Ito, Hidetaka  ,  Kim, Jong-Myong  ,  Matsunaga, Wataru  ,  Saze, Hidetoshi  ,  Matsui, Akihiro  ,  Endo, Takaho A.  ,  Harukawa, Yoshiko  ,  Takagi, Hiroki  ,  Yaegashi, Hiroki  ,  Masuta, Yukari  ,  Masuda, Seiji  ,  Ishida, Junko  ,  Tanaka, Maho  ,  Takahashi, Satoshi  ,  Morosawa, Taeko  ,  Toyoda, Tetsuro  ,  Kakutani, Tetsuji  ,  Kato, Atsushi  ,  Seki, Motoaki

6p.23181 , 2016-03-16 , Nature Publishing Group
Transposable elements (TEs), or transposons, play an important role in adaptation.
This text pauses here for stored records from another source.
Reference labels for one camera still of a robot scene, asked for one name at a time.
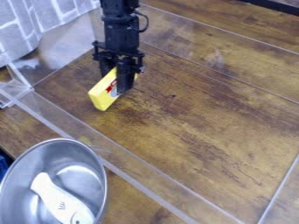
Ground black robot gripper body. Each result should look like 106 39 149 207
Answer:
91 14 146 74

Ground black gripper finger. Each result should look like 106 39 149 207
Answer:
117 58 137 94
99 58 117 76

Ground yellow butter block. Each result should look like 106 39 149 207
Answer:
89 66 139 112

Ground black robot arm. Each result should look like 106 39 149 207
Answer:
93 0 150 95

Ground clear acrylic barrier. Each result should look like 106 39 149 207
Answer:
0 9 105 109

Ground grey brick pattern cloth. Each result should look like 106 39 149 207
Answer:
0 0 99 68

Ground silver metal bowl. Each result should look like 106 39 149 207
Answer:
0 138 109 224

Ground blue object at edge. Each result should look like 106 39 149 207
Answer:
0 155 10 182

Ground cream wooden fish toy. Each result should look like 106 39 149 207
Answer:
31 172 97 224

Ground black cable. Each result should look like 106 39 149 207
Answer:
134 10 151 33

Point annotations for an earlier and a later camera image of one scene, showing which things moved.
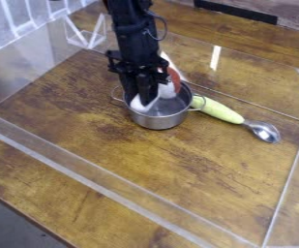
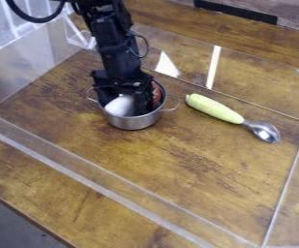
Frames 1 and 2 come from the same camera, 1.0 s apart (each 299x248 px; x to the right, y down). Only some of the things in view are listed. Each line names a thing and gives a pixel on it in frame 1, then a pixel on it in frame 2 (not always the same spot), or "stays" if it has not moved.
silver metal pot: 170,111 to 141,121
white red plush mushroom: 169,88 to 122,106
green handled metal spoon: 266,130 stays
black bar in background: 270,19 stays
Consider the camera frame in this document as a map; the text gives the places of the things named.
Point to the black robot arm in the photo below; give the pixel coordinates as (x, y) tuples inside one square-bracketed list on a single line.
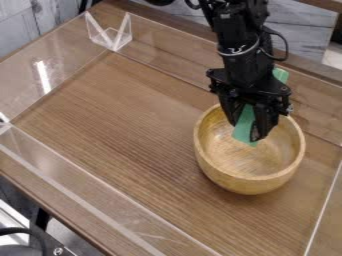
[(237, 21)]

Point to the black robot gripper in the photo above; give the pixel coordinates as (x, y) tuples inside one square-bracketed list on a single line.
[(245, 82)]

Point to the black metal table leg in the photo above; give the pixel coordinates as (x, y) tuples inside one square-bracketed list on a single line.
[(41, 218)]

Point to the clear acrylic tray wall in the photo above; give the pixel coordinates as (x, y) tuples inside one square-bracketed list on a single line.
[(101, 98)]

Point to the light wooden bowl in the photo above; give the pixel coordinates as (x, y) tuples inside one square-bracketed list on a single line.
[(245, 169)]

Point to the green rectangular block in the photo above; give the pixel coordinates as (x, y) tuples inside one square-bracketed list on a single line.
[(244, 127)]

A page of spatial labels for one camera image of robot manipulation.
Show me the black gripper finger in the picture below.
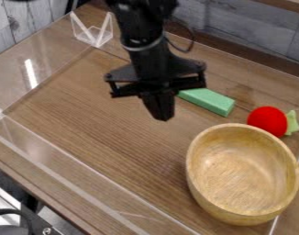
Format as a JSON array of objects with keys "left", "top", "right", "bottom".
[
  {"left": 140, "top": 93, "right": 164, "bottom": 121},
  {"left": 160, "top": 90, "right": 174, "bottom": 121}
]

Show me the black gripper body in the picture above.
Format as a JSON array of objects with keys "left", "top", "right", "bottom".
[{"left": 104, "top": 45, "right": 205, "bottom": 97}]

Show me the red plush fruit green leaf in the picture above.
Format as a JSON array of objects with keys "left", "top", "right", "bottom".
[{"left": 246, "top": 106, "right": 299, "bottom": 138}]

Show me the wooden bowl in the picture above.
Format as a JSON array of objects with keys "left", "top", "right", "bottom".
[{"left": 185, "top": 123, "right": 299, "bottom": 226}]

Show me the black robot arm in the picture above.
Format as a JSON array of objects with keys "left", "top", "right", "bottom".
[{"left": 104, "top": 0, "right": 205, "bottom": 121}]

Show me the green foam block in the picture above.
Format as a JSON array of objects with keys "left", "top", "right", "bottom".
[{"left": 177, "top": 88, "right": 234, "bottom": 117}]

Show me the black metal stand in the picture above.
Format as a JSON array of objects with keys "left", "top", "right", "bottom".
[{"left": 20, "top": 202, "right": 56, "bottom": 235}]

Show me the black cable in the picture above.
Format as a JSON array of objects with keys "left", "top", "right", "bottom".
[{"left": 162, "top": 17, "right": 197, "bottom": 53}]

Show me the clear acrylic corner bracket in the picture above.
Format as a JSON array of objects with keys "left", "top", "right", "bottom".
[{"left": 69, "top": 12, "right": 112, "bottom": 48}]

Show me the clear acrylic tray wall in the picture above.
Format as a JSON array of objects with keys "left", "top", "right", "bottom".
[{"left": 0, "top": 116, "right": 198, "bottom": 235}]

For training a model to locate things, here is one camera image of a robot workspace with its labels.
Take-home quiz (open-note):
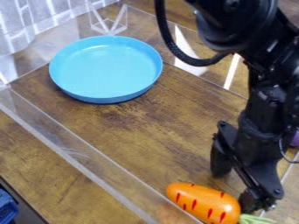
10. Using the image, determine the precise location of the blue plastic plate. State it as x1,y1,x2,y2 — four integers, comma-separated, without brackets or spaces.
50,36,164,104

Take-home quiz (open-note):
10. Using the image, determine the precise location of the orange toy carrot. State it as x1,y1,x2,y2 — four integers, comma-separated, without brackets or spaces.
164,181,278,224

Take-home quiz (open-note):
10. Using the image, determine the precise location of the blue object at corner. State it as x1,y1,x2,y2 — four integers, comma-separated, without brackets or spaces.
0,189,19,224

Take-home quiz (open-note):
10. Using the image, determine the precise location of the purple toy eggplant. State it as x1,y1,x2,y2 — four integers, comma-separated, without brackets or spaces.
290,130,299,147

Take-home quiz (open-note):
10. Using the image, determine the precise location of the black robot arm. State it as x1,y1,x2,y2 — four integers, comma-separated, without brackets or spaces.
187,0,299,214

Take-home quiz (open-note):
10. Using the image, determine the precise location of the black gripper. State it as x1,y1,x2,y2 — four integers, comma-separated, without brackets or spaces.
210,110,290,214

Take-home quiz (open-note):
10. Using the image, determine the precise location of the clear acrylic enclosure wall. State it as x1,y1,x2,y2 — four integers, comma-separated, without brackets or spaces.
0,3,299,224

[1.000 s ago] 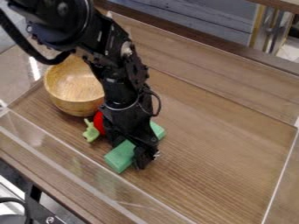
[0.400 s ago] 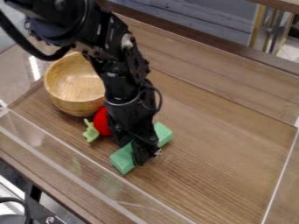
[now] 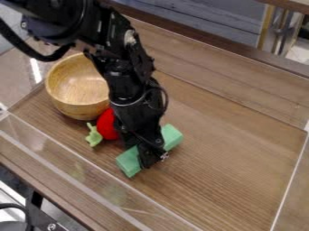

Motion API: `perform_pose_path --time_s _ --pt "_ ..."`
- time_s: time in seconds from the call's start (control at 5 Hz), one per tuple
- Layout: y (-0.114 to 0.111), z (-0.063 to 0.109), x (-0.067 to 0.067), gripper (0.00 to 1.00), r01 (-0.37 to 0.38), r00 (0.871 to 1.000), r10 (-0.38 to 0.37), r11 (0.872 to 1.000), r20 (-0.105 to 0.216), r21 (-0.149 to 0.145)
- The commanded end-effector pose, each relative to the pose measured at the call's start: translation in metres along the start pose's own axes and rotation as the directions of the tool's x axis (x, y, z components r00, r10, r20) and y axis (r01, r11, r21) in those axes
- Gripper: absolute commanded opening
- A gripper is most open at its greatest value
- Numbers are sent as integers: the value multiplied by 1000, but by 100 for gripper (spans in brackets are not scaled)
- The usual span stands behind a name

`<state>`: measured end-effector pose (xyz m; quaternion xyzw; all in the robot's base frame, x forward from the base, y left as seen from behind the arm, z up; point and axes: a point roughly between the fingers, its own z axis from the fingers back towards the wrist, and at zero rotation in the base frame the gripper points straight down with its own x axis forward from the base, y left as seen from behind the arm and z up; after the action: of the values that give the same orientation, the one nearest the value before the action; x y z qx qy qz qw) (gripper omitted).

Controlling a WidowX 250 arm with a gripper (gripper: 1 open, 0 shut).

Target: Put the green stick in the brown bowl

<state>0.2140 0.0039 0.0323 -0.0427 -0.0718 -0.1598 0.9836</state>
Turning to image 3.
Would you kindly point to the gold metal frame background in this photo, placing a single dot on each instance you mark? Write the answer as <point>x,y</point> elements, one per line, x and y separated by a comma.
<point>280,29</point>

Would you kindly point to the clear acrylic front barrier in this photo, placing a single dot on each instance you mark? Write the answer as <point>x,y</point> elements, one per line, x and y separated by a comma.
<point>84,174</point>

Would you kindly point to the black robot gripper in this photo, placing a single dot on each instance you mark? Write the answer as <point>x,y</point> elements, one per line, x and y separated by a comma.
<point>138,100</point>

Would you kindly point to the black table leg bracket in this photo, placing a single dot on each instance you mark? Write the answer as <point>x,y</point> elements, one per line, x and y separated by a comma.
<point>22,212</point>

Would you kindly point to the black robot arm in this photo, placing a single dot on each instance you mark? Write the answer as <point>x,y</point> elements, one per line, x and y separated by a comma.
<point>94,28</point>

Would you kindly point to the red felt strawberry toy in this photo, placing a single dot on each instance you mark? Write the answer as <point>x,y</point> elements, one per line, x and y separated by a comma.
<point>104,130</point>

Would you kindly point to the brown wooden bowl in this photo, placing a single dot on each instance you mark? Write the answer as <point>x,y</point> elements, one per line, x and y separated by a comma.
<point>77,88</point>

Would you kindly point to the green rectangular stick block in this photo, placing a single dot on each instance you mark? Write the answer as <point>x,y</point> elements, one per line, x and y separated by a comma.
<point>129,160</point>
TE insertion can affect host gene function and provides a mechanism for rapid increases in genetic diversity, particularly because many TEs respond to environmental stress. In the current study, we show that the transposition of a heat-activated retrotransposon, ONSEN, generated a mutation in an abscisic acid (ABA) responsive gene, resulting in an ABA-insensitive phenotype in Arabidopsis, suggesting stress tolerance. Our results provide direct evidence that a transposon activated by environmental stress could alter the genome in a potentially positive manner. Furthermore, the ABA-insensitive phenotype was inherited when the transcription was disrupted by an ONSEN insertion, whereas ABA sensitivity was recovered when the effects of ONSEN were masked by IBM2. These results suggest that epigenetic mechanisms in host plants typically buffered the effect of a new insertion, but could selectively "turn on" TEs when stressed.